Divided we stand

Why the country should find a middle ground to meet in.

The New York Times columnist and Nobel prize-winning economist Paul Krugman recently summed up the country’s political puzzle and his comments are worth repeating.

He says the country is divided roughly between two camps. One believes that government is the problem. It was one of President Ronald Reagan’s famous lines, although his presidency showed he didn’t take his comment as literally as many of his followers do today.

Republicans currently carry this torch along with the accompanying, simple dogma that the “free market” best determines economic as well as selective social decisions.

The other political camp, mostly Democrats, believes in a free market economy with limits. This group also sees government, as did President Franklin Roosevelt, as an instrument to make people’s lives better. Mr. Roosevelt and President such as Lyndon Johnson used government’s powers to require employers and employees to save for retirement in the Social Security program and for health care in their old age through Medicare.

This division goes back a long way in American history, but it was underscored and highlighted after the Industrial Revolution and later, the Great Depression.

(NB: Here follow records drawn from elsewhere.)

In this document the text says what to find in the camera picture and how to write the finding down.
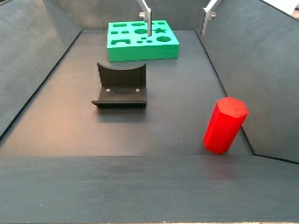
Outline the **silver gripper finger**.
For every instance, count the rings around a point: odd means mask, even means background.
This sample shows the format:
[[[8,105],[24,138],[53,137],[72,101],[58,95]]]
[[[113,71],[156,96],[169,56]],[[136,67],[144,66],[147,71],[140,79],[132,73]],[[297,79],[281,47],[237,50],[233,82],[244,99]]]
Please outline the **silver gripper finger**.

We learned-or most of us did-that a market economy without any controls produces rotten food, toxic drugs, and a landscape of few very wealthy people and cities and farmlands filled with poor and struggling millions.

After World War II, political leaders who had shared lives in a common struggle and who considered the other side as opponents, not enemies, often bridged this divide. Great things came out of these times. Free market advocates understood the value of an interstate federal highway system built by the government. They also saw the long-term economic benefits from an educated and smart work force subsidized by the government funded GI Bill.

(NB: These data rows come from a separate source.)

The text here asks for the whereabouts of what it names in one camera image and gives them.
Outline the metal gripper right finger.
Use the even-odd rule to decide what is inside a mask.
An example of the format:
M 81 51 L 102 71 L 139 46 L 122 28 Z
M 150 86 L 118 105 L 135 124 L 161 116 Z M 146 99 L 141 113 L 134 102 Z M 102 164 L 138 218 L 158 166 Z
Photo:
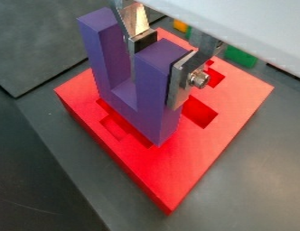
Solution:
M 218 53 L 221 42 L 208 33 L 193 28 L 189 43 L 197 51 L 189 50 L 170 66 L 169 93 L 166 105 L 177 110 L 189 98 L 191 88 L 204 88 L 210 80 L 206 62 Z

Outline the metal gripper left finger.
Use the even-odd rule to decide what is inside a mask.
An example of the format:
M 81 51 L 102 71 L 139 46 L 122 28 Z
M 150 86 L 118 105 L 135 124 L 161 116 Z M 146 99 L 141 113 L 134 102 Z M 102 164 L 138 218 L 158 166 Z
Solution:
M 143 4 L 134 0 L 109 0 L 133 56 L 157 42 L 157 31 L 150 28 Z

And those who believed in government found that it could stifle innovation, and deregulation of industries such as communication produced a vibrant and exciting new economy.

Now, the divide between these two views of government and markets attracts few bridge builders. As Mr. Krugman observes, “Politics as a whole now resembles the longstanding politics of abortion-a subject that puts fundamental values at odds, in which each side believes the other side is morally wrong.”

This is not a sustainable position for a nation that must move forward. And ironically, it flies in the face of America’s great genius in politics of hearing the other fellow out and meeting somewhere in the middle.